WORK TO COMPLETE
Each line of the material must be returned exactly.

GIVEN INFORMATION
=== Section Start ===

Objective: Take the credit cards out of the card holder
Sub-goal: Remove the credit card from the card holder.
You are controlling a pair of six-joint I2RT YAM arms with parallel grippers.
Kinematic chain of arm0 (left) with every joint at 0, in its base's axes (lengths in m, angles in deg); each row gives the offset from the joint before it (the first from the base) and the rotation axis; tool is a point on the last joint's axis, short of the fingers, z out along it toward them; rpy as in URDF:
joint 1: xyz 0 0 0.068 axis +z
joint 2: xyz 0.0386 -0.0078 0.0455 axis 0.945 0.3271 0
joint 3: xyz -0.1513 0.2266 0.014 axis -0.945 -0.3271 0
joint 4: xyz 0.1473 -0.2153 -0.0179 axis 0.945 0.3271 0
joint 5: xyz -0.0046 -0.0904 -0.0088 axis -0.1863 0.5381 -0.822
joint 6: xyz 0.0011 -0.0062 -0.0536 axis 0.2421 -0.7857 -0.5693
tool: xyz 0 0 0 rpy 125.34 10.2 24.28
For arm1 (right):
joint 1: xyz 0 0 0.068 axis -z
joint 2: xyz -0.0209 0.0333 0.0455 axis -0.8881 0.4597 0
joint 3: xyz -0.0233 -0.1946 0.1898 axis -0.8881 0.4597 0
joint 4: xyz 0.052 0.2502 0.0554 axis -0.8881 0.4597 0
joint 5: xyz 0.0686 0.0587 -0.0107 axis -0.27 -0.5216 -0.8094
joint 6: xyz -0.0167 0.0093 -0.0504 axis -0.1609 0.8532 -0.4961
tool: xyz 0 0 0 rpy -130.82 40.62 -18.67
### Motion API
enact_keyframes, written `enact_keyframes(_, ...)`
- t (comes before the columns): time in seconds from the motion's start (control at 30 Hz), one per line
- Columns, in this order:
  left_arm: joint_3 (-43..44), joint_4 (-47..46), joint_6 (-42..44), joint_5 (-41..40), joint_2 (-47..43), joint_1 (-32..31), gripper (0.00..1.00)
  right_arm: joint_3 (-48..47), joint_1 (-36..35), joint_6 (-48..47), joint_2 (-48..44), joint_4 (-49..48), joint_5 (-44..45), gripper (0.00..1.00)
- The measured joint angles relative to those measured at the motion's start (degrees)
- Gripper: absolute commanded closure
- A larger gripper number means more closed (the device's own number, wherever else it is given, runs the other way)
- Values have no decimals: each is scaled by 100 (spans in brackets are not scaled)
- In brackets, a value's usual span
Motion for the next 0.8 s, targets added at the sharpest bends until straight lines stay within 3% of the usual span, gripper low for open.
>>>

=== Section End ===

SOLUTION BELOW
Objective: Take the credit cards out of the card holder
Sub-goal: Remove the credit card from the card holder.
You are controlling a pair of six-joint I2RT YAM arms with parallel grippers.
Kinematic chain of arm0 (left) with every joint at 0, in its base's axes (lengths in m, angles in deg); each row gives the offset from the joint before it (the first from the base) and the rotation axis; tool is a point on the last joint's axis, short of the fingers, z out along it toward them; rpy as in URDF:
joint 1: xyz 0 0 0.068 axis +z
joint 2: xyz 0.0386 -0.0078 0.0455 axis 0.945 0.3271 0
joint 3: xyz -0.1513 0.2266 0.014 axis -0.945 -0.3271 0
joint 4: xyz 0.1473 -0.2153 -0.0179 axis 0.945 0.3271 0
joint 5: xyz -0.0046 -0.0904 -0.0088 axis -0.1863 0.5381 -0.822
joint 6: xyz 0.0011 -0.0062 -0.0536 axis 0.2421 -0.7857 -0.5693
tool: xyz 0 0 0 rpy 125.34 10.2 24.28
For arm1 (right):
joint 1: xyz 0 0 0.068 axis -z
joint 2: xyz -0.0209 0.0333 0.0455 axis -0.8881 0.4597 0
joint 3: xyz -0.0233 -0.1946 0.1898 axis -0.8881 0.4597 0
joint 4: xyz 0.052 0.2502 0.0554 axis -0.8881 0.4597 0
joint 5: xyz 0.0686 0.0587 -0.0107 axis -0.27 -0.5216 -0.8094
joint 6: xyz -0.0167 0.0093 -0.0504 axis -0.1609 0.8532 -0.4961
tool: xyz 0 0 0 rpy -130.82 40.62 -18.67
### Motion API
enact_keyframes, written `enact_keyframes(_, ...)`
- t (comes before the columns): time in seconds from the motion's start (control at 30 Hz), one per line
- Columns, in this order:
  left_arm: joint_3 (-43..44), joint_4 (-47..46), joint_6 (-42..44), joint_5 (-41..40), joint_2 (-47..43), joint_1 (-32..31), gripper (0.00..1.00)
  right_arm: joint_3 (-48..47), joint_1 (-36..35), joint_6 (-48..47), joint_2 (-48..44), joint_4 (-49..48), joint_5 (-44..45), gripper (0.00..1.00)
- The measured joint angles relative to those measured at the motion's start (degrees)
- Gripper: absolute commanded closure
- A larger gripper number means more closed (the device's own number, wherever else it is given, runs the other way)
- Values have no decimals: each is scaled by 100 (spans in brackets are not scaled)
- In brackets, a value's usual span
Motion for the next 0.8 s, targets added at the sharpest bends until straight lines stay within 3% of the usual span, gripper low for open.
>>>

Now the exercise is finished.